Can a Builder alter the Reader?

11 views
Skip to first unread message

Freek Dijkstra

unread,
Mar 1, 2021, 6:40:08 PM3/1/21
to sphin...@googlegroups.com

Hi,

I created an extension (https://github.com/sphinx-contrib/restbuilder) which recently gained some traction. It is typically used in this workflow:

  1. Documentation in reST with Sphinx-specific directives
  2. --> Sphinx --> reStructuredText Builder/Writer
  3. --> Documentation in reST with only doctree/"vanilla" directives
  4. --> Publish on e.g. GitHub (which understands reST, but not Sphinx-directives).

While refining the extension, I bumbed into an issue with substitutions.

To create valid reStructuredText, I need to know the doctree before the `references.Substitutions` Transform is applied. In other words, I like to disable this Transform.

Is there a way my Builder can do so?

Unfortunately, SphinxBaseReader always seem to use all transforms that are listed by readers.standalone.Reader, which includes this references.Substitutions. Should I subclass SphinxBaseReader, and if so, how can my builder specify the desired reader?

Are there perhaps easier approaches to take?

Any advice is much appreciated.

Regards,
Freek

Komiya Takeshi

unread,
Mar 2, 2021, 7:44:26 AM3/2/21
to sphin...@googlegroups.com
Hi,

Unfortunately, there is no way to install a custom reader. So it's
also no way to disable individual transform.
As a workaround, you can override `sphinx.io.SphinxStandaloneReader`
from your extension.

Note: The doctrees are cached between builders.
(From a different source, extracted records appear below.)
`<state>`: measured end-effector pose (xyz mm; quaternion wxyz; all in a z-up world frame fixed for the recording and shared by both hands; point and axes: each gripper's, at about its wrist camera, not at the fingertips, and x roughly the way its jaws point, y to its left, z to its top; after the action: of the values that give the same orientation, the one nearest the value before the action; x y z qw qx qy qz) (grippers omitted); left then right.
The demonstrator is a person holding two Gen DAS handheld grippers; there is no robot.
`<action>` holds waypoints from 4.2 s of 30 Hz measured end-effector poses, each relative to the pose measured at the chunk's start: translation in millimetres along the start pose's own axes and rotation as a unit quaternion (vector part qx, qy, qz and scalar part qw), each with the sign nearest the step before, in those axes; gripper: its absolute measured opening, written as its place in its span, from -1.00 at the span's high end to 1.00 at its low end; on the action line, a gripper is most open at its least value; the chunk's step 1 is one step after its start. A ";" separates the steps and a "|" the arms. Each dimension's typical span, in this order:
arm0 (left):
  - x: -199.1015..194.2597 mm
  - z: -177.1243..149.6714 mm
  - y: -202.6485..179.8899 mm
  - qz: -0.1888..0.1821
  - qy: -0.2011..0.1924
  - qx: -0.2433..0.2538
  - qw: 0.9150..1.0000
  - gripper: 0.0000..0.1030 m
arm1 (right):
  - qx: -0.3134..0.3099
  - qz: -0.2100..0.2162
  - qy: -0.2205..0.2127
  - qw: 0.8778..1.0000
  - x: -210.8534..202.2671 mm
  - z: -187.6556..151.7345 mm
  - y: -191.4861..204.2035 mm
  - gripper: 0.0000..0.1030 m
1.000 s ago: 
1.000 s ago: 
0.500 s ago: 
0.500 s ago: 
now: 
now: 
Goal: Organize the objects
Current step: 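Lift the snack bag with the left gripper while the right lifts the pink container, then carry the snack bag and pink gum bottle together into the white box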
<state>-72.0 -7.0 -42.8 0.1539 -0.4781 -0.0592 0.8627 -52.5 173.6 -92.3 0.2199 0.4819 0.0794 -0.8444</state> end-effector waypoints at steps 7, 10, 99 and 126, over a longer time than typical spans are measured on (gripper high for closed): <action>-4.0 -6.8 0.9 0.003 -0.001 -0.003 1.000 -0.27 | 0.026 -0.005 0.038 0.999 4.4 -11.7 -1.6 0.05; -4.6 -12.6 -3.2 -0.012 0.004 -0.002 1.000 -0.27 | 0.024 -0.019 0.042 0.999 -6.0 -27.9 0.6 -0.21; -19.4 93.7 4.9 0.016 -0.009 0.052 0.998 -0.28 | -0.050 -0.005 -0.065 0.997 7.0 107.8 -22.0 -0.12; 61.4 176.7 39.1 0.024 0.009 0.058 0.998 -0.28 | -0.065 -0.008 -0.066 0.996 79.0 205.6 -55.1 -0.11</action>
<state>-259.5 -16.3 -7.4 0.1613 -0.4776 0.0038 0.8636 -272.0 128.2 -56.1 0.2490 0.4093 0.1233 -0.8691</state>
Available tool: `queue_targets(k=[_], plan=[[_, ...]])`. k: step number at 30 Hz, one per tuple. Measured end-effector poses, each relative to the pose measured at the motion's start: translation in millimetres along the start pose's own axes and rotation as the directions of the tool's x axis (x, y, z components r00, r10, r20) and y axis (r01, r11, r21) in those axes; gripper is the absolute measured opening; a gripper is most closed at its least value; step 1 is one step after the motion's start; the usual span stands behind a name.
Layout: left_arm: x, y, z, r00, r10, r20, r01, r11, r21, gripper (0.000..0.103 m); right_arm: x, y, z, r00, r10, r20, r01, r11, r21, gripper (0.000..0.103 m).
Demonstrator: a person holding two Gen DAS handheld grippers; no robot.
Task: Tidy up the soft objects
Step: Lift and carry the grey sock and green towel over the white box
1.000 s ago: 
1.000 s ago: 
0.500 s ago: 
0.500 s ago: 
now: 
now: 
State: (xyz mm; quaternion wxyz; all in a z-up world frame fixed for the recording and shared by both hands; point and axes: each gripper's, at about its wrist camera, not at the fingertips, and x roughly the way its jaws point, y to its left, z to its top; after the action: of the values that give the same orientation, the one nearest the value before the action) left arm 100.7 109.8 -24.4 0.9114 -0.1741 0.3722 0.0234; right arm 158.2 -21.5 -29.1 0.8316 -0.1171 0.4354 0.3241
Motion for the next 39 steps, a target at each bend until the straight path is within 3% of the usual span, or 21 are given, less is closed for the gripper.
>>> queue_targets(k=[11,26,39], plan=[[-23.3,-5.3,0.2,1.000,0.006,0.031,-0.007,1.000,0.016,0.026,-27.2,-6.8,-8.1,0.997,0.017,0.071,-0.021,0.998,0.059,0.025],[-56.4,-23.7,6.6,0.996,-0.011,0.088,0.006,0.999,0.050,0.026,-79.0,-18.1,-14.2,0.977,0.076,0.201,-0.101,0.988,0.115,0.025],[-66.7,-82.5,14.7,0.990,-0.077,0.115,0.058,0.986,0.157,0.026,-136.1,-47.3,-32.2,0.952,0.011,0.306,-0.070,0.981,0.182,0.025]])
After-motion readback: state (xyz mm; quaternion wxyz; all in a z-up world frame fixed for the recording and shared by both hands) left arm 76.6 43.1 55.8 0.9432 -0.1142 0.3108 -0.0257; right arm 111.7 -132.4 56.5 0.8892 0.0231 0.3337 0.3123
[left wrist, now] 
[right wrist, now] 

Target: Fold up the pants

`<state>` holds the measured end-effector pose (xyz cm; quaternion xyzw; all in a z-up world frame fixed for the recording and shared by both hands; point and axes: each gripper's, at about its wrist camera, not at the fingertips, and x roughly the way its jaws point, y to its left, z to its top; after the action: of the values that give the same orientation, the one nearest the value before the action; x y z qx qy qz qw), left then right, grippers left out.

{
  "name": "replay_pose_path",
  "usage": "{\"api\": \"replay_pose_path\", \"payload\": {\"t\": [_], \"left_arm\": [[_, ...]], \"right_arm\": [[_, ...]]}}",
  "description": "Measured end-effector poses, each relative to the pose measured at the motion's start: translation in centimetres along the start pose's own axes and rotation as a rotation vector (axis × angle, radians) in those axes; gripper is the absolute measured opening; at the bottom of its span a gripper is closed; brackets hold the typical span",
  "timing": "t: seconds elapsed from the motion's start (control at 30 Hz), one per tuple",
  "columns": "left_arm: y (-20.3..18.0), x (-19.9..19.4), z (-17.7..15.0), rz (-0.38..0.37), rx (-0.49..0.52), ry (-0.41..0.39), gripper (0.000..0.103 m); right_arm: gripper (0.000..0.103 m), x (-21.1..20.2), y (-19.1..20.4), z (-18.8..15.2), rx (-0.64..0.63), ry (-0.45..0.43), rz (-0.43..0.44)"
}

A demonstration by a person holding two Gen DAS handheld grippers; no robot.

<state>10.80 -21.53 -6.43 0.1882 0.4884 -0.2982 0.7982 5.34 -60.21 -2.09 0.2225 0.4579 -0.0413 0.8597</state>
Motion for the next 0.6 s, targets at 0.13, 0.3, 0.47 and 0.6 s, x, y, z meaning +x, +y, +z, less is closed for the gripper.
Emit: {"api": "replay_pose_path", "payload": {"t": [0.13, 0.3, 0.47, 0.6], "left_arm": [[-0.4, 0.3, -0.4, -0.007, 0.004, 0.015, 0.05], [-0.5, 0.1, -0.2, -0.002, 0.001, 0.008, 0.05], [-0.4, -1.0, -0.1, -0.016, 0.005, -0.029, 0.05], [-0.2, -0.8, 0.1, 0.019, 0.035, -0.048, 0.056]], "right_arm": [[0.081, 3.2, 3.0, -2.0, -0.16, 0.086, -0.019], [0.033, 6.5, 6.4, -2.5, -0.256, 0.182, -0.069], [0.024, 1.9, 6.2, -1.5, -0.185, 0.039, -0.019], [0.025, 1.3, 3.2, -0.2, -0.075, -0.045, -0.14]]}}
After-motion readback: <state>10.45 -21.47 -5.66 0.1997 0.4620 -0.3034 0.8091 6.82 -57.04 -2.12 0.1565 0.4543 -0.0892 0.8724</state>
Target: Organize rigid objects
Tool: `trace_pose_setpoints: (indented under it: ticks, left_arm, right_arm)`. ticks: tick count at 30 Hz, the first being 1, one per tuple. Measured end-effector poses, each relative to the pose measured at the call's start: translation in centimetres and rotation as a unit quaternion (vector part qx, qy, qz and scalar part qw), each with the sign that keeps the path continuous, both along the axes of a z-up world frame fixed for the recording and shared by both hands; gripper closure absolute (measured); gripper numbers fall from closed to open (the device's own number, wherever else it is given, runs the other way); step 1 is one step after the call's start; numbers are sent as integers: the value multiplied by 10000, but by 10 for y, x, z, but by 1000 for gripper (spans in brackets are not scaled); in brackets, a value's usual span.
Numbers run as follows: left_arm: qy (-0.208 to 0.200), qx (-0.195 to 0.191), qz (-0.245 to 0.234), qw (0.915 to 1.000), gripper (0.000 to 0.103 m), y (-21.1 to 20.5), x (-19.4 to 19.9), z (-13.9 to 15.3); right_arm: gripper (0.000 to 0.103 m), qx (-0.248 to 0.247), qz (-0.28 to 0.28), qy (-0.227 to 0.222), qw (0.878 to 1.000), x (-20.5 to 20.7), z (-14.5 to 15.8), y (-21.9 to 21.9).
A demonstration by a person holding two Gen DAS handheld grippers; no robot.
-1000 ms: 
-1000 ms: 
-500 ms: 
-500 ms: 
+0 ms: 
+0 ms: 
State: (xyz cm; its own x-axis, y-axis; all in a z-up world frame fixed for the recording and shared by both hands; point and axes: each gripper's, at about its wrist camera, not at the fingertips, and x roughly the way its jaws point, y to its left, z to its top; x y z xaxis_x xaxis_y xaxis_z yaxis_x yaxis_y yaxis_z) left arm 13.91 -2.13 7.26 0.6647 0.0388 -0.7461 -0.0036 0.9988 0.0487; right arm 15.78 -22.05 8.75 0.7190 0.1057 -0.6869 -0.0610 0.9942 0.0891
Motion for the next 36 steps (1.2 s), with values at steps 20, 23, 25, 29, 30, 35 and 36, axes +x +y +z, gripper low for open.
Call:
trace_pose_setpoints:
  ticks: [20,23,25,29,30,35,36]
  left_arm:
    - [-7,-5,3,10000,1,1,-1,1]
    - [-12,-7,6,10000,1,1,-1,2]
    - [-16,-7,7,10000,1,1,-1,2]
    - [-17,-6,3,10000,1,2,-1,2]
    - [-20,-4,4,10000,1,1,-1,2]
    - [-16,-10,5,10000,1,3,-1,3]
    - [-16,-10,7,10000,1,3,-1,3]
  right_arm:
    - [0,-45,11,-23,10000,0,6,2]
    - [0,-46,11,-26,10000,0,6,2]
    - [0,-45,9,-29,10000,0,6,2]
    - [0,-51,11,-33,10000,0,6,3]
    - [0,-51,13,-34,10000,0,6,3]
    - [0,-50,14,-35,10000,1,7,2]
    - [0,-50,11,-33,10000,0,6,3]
So some extension that
disables the substitution feature affect to the other builders.

Thanks,
Takeshi KOMIYA

2021年3月2日(火) 8:40 Freek Dijkstra <fr...@macfreek.nl>:
> --
> You received this message because you are subscribed to the Google Groups "sphinx-dev" group.
> To unsubscribe from this group and stop receiving emails from it, send an email to sphinx-dev+...@googlegroups.com.
> To view this discussion on the web, visit https://groups.google.com/d/msgid/sphinx-dev/9ea16e5f-a553-c075-e5c7-e64d0d36f380%40macfreek.nl.

Freek Dijkstra

unread,
Mar 3, 2021, 7:57:57 AM3/3/21
to sphin...@googlegroups.com
Hi Takeshi-san,

Thanks for taking the time to reply!

I ended up overriding SphinxStandalonReader, but had to make a replicate
all the code in read_doc(). So be it.

Thanks for the warning on the caching. I'll consider removing the cache
or give a warning (and advice to use -E in case another builder is used).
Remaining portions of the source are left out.